We notice our brain Noticing the Contrast.
We could also say, “There is contrast here.”
This is a good way to keep us out of problem-solving mode when we are most triggered and unlikely to do fabulous problem solving anyway. I find this to be must more self-respectful and self-compassionate than trying to direct myself to calm down or relax. In fact the brain doesn’t seem to really like this from the mind – responding: “What? Are you judging me for doing my job? Are you telling me to calm down when Circumstance X is going on? How dare you! I will not calm down. Look at this!” 
Let’s look at an example.
As a mother of two amazing, precious children who I love dearly, I fall into the common trap of wanting them to feel happy, safe, secure, joyful, appreciative, loving, and connected (among other things) all the time. (note that we will talk about other people’s feelings in another blog post). I also have preferences for their behavior. I like the circumstance when I hear them talking kindly to each other, being generous, sharing, deferring a turn, speaking up for themselves, being honest, being helpful, using their words and not their bodies to express their displeasure, and a whole host of other behaviors. (we will take up other people’s behaviors in another post as well). So when I hear one hollering at me that the other one hit, bit, spit on, kicked, or grabbed something from the other, I feel my blood start to boil (meaning my brain says “I don’t like this” and starts sending fight or flight chemicals throughout my body).
It also starts firing off the investigative thought alarm – “What is happening?” “This should not be happening!” “Something has gone wrong.” “My children are terrible.” “My children are mean.” “My children cannot control themselves.” (so ironic). “I must be a terrible mother.” And more. Of course all of these thought just add fuel to the fire. 
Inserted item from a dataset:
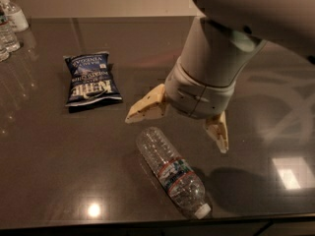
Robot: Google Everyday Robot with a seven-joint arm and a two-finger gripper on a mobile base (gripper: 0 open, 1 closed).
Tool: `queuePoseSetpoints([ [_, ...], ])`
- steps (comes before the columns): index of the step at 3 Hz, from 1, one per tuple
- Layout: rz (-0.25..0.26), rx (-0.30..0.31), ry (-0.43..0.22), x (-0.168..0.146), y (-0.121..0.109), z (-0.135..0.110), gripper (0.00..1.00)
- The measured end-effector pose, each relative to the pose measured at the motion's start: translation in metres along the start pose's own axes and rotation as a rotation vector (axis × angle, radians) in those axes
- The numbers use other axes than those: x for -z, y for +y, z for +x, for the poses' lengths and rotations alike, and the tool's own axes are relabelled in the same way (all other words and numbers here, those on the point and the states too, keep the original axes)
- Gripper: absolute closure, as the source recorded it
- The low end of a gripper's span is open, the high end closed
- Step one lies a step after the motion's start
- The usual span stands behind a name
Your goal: Place water bottle upright
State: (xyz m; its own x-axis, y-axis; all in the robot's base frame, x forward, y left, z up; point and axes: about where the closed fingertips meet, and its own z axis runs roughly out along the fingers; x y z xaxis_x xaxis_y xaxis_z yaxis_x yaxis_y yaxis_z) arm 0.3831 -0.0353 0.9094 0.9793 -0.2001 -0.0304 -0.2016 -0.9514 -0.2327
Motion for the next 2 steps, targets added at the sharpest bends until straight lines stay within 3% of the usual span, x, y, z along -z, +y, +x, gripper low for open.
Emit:
queuePoseSetpoints([
  [1,-0.005,0.160,0.014,-0.009,-0.001,-0.011,0.00],
  [2,-0.048,0.340,0.067,-0.028,0.009,-0.024,0.00],
])
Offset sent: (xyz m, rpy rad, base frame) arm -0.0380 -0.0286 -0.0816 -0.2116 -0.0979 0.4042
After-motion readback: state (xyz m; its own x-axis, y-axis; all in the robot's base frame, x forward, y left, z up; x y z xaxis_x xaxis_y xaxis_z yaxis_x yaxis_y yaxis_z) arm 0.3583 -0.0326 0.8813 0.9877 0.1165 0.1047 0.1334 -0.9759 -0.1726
My brain wants to march right in and instruct my girls on proper behavior.
If I try to direct my brain to calm down, it doesn’t tend to be appreciative of the advice. It may even strengthen its efforts.
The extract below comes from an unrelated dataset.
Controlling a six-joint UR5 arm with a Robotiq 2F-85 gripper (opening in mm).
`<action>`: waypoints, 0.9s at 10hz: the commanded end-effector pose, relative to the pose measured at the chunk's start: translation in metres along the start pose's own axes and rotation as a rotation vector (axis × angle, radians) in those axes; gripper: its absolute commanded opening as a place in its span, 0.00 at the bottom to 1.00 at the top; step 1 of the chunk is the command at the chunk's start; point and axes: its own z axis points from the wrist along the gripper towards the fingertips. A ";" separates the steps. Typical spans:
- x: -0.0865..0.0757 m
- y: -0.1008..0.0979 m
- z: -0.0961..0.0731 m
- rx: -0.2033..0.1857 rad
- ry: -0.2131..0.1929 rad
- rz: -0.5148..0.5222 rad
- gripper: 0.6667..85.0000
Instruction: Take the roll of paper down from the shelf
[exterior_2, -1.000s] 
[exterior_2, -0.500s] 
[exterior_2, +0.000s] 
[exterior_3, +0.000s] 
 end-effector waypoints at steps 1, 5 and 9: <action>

But, if I tell myself - “There is contrast here,” poof! Something happens. It might be subtle, it might be strong, but the direction of my energy shifts. The fueling of the catastrophic thoughts ceases. Suddenly there is a glimmer of hope for my mind to take control of my brain, and when that happens folks, I have options! I have freedom! 
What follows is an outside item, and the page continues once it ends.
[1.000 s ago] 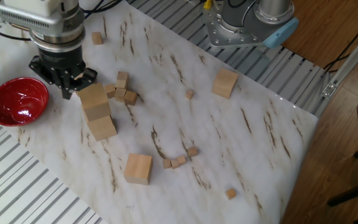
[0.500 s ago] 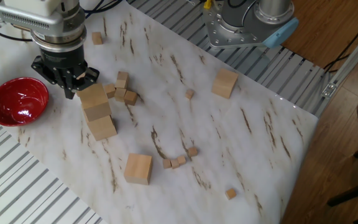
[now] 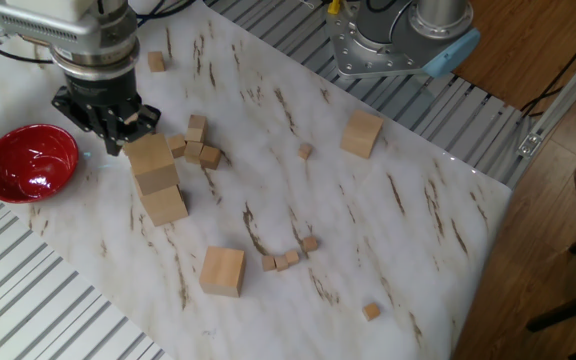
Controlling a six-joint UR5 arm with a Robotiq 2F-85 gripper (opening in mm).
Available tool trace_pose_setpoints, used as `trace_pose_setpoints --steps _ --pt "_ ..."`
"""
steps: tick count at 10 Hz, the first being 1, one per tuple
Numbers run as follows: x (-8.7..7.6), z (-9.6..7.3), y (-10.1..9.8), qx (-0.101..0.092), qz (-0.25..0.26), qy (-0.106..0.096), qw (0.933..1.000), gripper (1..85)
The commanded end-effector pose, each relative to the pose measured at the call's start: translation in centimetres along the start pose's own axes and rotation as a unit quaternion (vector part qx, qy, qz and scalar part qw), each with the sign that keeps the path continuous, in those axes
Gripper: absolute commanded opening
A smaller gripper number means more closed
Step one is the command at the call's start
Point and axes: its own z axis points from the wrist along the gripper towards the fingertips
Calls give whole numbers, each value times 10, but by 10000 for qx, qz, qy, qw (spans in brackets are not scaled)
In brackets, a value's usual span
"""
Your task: Stack the blocks in a vertical line of five
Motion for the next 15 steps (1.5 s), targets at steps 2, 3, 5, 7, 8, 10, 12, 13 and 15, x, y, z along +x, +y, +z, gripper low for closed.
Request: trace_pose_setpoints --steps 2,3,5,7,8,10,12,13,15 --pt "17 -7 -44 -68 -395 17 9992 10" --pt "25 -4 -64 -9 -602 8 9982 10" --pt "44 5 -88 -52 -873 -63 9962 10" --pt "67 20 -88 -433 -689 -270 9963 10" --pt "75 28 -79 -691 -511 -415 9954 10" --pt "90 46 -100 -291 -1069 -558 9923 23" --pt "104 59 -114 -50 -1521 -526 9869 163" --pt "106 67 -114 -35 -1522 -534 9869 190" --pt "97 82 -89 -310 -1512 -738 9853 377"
I can choose to go quickly or slowly. I can take three breaths before going in. I can decide to follow through on the plans I made for these moments or resolve to make a plan for next time. I can decide to accept myself and them exactly as they are in this moment. I can choose to love them and love me. And that, that is soooo much better than allowing the brain to get on the natural problem-solving train that it’s so good at.